The FBI said owners of any small-office/home-office (SOHO) routers should reboot their devices, but that won't fully get rid of the malware. The FBI also recommends you upgrade your firmware, change your network password, and disable any remote-management systems to decrease the chances of the malware infiltrating your system. But it may only take a minute to make sure a router is safe by unplugging the device and waiting at least 30 seconds before plugging it back in.
It's not known how the attackers initially infected the routers, but Symantec noted in its report on VPNFilter that many of them have known vulnerabilities. The malware is capable of collecting personal information that passes through the infected routers, block web traffic and disable the devices. Turning the router on and off temporarily disrupts the malware and erases parts of it, though the router can be reinfected. The Department of Homeland Security simply says the size and scope of the malware infection is "significant". Because the Justice Department recently obtained a court order allowing it to take possession of a key domain name used by the malware to remotely take control of routers. Therefore, everyone should follow the below recommendations to harden and secure their routers regardless of the make and manufacturer.
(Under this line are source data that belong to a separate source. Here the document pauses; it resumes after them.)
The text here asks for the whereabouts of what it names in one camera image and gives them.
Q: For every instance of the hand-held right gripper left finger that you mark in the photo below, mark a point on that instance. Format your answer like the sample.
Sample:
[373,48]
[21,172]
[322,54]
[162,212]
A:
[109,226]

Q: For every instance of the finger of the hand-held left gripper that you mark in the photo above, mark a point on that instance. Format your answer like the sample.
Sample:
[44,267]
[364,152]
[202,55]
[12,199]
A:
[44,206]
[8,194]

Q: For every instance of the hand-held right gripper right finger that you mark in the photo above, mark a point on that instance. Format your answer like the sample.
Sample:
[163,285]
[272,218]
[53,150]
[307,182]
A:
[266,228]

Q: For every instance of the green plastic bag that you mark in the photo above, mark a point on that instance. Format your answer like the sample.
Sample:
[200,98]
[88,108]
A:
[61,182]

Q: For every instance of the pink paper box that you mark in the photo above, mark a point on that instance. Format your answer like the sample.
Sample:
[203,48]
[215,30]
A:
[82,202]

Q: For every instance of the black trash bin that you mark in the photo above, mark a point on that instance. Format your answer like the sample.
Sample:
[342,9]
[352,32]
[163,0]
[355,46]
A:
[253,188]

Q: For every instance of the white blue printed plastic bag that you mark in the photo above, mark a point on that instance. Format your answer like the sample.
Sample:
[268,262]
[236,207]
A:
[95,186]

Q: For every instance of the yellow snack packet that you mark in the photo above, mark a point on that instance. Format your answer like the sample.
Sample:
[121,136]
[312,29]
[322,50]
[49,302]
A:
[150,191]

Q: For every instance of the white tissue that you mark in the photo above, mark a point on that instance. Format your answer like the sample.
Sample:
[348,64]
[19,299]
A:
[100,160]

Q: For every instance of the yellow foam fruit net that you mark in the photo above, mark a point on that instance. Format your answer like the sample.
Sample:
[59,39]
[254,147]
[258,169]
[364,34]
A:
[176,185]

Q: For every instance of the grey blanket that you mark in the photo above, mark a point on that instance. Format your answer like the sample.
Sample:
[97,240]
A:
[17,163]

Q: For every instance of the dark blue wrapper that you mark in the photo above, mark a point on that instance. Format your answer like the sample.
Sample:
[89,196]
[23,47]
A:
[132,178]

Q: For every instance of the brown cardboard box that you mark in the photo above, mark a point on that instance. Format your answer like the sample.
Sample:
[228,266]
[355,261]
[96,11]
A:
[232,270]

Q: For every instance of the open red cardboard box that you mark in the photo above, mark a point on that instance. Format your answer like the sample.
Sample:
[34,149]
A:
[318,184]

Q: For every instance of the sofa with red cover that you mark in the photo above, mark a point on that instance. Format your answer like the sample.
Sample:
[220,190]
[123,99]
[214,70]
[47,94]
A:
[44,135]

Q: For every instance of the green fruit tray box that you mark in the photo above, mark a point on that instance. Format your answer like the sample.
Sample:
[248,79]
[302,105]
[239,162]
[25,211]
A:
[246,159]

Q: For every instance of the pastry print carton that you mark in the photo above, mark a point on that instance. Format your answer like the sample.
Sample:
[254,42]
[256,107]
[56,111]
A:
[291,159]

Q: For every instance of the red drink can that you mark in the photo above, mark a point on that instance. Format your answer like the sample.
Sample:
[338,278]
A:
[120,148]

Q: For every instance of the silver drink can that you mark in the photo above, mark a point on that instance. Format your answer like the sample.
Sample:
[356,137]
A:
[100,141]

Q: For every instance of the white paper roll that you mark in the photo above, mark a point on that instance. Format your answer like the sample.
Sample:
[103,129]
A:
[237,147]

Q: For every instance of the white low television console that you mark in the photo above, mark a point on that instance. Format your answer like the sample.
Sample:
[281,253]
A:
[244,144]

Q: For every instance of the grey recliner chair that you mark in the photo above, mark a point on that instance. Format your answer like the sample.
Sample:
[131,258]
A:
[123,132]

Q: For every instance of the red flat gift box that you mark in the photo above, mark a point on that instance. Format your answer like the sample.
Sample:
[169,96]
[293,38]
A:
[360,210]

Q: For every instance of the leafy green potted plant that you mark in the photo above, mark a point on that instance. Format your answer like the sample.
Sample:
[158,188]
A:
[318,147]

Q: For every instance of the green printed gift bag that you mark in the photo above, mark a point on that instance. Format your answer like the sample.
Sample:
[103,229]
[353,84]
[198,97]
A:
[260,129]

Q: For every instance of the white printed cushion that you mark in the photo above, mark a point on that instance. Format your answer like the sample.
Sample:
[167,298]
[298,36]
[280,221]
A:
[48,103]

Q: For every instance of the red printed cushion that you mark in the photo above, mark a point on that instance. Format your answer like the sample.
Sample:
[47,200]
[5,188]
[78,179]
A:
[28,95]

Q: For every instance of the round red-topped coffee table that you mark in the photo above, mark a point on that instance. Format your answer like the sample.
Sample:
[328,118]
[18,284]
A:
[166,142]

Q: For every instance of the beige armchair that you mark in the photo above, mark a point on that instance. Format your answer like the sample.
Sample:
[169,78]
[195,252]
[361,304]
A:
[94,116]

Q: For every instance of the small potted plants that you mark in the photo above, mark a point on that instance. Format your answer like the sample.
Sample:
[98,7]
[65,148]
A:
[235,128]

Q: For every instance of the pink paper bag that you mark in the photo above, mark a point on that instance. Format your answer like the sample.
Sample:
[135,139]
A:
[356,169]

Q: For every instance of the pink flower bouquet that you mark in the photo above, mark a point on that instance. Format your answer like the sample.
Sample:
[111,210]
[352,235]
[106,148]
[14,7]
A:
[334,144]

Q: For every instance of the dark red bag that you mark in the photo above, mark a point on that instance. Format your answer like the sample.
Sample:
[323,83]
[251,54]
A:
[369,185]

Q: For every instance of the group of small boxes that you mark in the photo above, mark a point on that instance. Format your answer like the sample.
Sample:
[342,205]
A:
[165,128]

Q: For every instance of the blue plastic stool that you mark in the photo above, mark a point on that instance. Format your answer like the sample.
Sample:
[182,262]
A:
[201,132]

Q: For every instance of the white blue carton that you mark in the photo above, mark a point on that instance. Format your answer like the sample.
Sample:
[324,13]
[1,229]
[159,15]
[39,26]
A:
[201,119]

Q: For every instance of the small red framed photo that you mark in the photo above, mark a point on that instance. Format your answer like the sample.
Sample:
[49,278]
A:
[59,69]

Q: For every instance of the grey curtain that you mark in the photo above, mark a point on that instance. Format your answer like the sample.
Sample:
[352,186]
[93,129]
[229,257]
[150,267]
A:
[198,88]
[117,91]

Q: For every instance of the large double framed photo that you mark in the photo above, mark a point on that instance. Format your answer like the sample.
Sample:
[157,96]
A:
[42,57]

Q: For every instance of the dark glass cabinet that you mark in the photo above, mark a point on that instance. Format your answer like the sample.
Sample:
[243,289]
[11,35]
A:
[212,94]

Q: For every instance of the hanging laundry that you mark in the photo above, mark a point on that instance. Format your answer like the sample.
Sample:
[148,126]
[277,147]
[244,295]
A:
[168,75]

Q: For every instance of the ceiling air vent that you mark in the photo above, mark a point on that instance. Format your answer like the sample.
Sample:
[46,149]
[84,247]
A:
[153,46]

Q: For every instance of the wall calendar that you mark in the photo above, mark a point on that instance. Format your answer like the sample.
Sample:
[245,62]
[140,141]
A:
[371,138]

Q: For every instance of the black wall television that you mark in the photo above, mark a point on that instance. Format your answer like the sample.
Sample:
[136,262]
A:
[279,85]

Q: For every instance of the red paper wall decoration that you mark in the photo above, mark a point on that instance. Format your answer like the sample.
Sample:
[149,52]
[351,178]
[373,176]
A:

That group, which is also known as APT 28 and Fancy Bear and believed to be directed by Russia's military intelligence agency, hacked the Democratic National Committee before the 2016 presidential election, according to USA and European intelligence agencies.More news: This College Football Stat Might Predict The NBA Finals Champion
More news: Tests rule out bats as source of Nipah virus in Kerala
More news: IN teacher released from hospital after being shot while stopping school shooting
Your internet router might be spying on you. "The initial infection vector for this malware is now unknown".
A full list of compromised routers can be found here.